Ricardo Cortez (born Jacob Kranze or Jacob Krantz; September 19, 1900 – April 28, 1977) was an American actor and film director. He was also credited as Jack Crane early in his acting career.

Early years
Ricardo Cortez was born Jacob Krantz in New York City to Sarah (née Lefkovitz) and Morris Krantz. Along with his brother Stanley Cortez (born Stanislaus Krantz), he was raised in a Jewish family in New York City. (Vienna has been incorrectly cited as his birthplace.) He attended DeWitt Clinton High School in New York City.
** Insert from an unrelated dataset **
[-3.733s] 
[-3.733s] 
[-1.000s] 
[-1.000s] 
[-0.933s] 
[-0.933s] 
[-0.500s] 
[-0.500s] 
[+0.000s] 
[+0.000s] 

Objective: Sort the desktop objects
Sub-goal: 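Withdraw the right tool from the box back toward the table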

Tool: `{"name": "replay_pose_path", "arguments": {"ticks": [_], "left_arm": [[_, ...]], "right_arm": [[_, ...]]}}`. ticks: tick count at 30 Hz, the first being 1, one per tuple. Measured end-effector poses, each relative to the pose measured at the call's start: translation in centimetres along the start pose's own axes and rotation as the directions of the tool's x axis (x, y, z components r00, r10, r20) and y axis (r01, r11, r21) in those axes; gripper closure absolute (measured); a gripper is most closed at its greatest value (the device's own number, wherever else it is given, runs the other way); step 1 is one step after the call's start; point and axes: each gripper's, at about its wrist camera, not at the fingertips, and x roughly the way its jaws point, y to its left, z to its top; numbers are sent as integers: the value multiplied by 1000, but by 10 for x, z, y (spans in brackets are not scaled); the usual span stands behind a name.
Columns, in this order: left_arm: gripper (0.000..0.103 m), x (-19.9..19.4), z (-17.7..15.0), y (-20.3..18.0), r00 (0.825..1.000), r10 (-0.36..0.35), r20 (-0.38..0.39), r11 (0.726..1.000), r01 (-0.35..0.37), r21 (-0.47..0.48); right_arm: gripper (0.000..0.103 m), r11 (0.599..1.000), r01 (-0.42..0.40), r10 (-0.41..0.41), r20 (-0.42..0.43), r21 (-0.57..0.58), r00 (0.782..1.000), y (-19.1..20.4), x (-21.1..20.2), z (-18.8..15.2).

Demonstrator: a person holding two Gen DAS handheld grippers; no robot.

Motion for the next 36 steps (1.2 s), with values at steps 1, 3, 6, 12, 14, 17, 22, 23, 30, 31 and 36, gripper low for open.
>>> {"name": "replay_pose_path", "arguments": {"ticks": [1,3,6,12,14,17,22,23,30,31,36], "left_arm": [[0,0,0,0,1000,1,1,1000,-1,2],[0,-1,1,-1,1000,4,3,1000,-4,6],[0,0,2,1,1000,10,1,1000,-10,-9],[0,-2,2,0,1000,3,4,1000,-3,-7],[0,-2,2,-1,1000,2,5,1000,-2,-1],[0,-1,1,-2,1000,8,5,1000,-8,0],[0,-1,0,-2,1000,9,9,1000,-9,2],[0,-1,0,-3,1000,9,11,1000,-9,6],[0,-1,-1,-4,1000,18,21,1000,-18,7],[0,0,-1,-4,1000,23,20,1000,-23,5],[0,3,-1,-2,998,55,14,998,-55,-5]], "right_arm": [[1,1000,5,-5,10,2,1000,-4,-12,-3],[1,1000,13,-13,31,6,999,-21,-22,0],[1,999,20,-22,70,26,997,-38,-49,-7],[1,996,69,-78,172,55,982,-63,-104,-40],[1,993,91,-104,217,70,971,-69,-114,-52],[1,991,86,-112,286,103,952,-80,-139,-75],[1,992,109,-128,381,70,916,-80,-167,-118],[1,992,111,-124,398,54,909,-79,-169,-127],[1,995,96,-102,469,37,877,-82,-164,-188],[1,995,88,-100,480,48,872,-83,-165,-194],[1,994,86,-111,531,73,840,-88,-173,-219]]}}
Prior to entering the film business, he was an amateur boxer and worked on Wall Street as a runner.

Film career

Acting
Hollywood executives changed his name from Krantz to Cortez to capitalize on his handsome Latin-like features and the popularity of the silent film era's "Latin lovers" such as Rudolph Valentino, Ramon Novarro and Antonio Moreno. When it began to circulate publicly that Cortez was not actually Latin, the studios attempted to pass him off as French before a final Viennese origin story was promoted. 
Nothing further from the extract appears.